Some companies have accounts to report phishing
The most common thing before a phishing attack is to contact the entity, company or company directly to report what happened and in some cases these companies even have their own email account to make our report. In the case of the technology company Apple has two accounts available to report it and we share with you the process for it:
- If you receive an email that appears to be from Apple and you suspect that it is a spoofing attempt, send it to reportphishing@apple.com
- To report spam or other suspicious email that you have received in your inbox on your iCloud.com, me.com, or mac.com, send it to abuse@icloud.com
- To report a spam or other suspicious email you've received via iMessage, tap Spam and report it as soon as possible
Surely many companies have an email address or even a specific section on their official website to report these misuses of their image to steal user data. It is best to notify them of this so that they can take action and try to eliminate these types of messages that may be a real headache for less cautious users. Bothering a few minutes to forward the message to the company, bank or similar can be good for other users who are affected by these attacks.
Go to the competent authorities sharing the phishing attempt In the official Twitter accounts of the police of your country it can be another of the best contributions you can make so that other people do not fall into the trap. Many times the simple fact of communicating what happened can be shared by the networks and other users benefit from it.
Unsafe web pages and online shopping
We are not saying that only users' email is used to launch these phishing attacks, but it is mostly the method used because of how simple and fast it is. In any case enter unsafe web pages or make purchases from unknown sites It can also be a problem in this regard, so we have to be very careful on these sites to prevent data from being stolen.
It is somewhat less frequent for something simple and it is precisely that the user is more attentive to the purchase or access to the web since you are using money, but sometimes it can also be a simple access to user data. That is why we have to have double-factor security on the cards activated in our online purchases -with which a message is sent to us before the final payment- and above all be careful in online stores with incredible offers, products at cost and others.

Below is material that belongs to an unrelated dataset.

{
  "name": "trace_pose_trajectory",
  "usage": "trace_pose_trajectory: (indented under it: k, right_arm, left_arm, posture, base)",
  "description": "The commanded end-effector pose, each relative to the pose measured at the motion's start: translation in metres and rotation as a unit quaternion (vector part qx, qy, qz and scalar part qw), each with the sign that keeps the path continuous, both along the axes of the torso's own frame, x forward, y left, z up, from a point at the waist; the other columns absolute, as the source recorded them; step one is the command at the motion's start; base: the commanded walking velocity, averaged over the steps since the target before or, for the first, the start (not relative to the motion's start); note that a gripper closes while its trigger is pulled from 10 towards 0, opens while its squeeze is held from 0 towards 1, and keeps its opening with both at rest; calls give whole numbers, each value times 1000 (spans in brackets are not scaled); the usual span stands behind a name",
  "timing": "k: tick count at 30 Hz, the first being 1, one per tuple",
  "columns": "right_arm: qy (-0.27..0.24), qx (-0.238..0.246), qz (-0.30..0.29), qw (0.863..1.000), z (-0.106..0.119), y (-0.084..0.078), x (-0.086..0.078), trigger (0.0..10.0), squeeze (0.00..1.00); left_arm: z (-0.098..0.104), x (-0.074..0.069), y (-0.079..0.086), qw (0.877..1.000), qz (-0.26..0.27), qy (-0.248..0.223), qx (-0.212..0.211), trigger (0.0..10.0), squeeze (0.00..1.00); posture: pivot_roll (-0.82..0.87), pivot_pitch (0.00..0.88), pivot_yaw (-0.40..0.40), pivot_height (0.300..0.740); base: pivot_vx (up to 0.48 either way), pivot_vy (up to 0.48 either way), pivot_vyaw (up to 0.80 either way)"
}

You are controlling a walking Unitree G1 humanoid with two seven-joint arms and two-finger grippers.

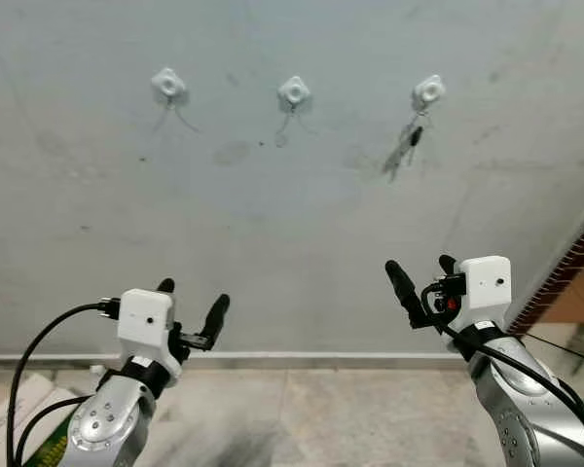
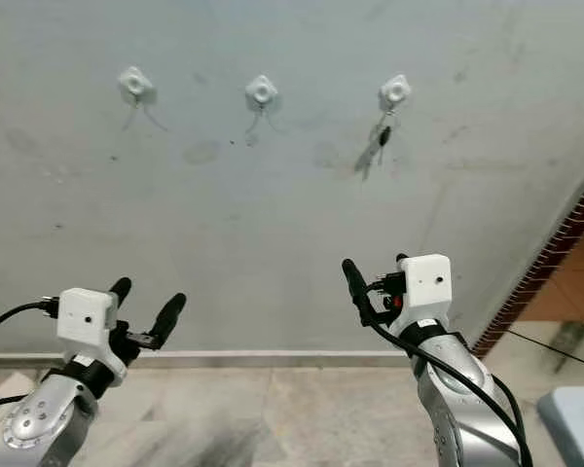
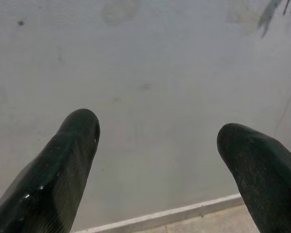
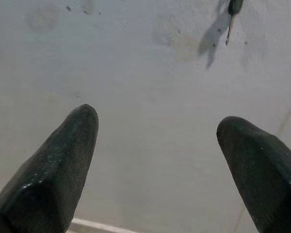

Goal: Hang keys on a hook

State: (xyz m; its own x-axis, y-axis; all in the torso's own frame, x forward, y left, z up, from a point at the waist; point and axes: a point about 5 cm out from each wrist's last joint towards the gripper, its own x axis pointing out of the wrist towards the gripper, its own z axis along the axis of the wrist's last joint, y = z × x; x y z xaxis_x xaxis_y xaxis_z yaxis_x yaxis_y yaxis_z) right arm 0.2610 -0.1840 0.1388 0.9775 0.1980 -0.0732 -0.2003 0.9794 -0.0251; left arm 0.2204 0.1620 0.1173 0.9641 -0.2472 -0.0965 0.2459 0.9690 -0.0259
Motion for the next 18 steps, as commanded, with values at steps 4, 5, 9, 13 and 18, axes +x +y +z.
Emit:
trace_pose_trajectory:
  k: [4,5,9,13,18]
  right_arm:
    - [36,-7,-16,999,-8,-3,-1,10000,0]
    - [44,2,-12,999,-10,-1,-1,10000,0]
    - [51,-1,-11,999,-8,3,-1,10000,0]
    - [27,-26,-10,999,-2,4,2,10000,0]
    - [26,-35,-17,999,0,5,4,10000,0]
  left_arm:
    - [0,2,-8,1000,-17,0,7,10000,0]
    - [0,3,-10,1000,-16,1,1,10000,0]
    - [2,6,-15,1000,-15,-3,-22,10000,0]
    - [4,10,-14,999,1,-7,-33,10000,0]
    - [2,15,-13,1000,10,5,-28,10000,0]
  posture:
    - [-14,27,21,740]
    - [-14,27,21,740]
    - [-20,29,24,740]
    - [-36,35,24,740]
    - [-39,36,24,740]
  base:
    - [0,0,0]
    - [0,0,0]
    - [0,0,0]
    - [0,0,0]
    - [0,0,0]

These types of pages may be the ones that finally become more expensive for users and the solution is to surf the net a bit looking for information about that store and references to prevent them from obtaining our username and password.
Are phishing attacks frequent?
Before finishing with this article in which we tell you what is phishing and how to avoid it easily? it should be noted that phishing attacks are not common in most cases and therefore we have to be calm and confident when we receive an email with links to a news item, application or similar.
It is logical that in some moments of our life on the Internet we receive this type of mail in which they will try to usurp our data, but this is not always the case. The important thing is to be sure before the arrival of a new email message with suspicious appearance and not to trust the links that we find in them as well as to be careful in the unsecured web pages that we agree to avoid entering personal data.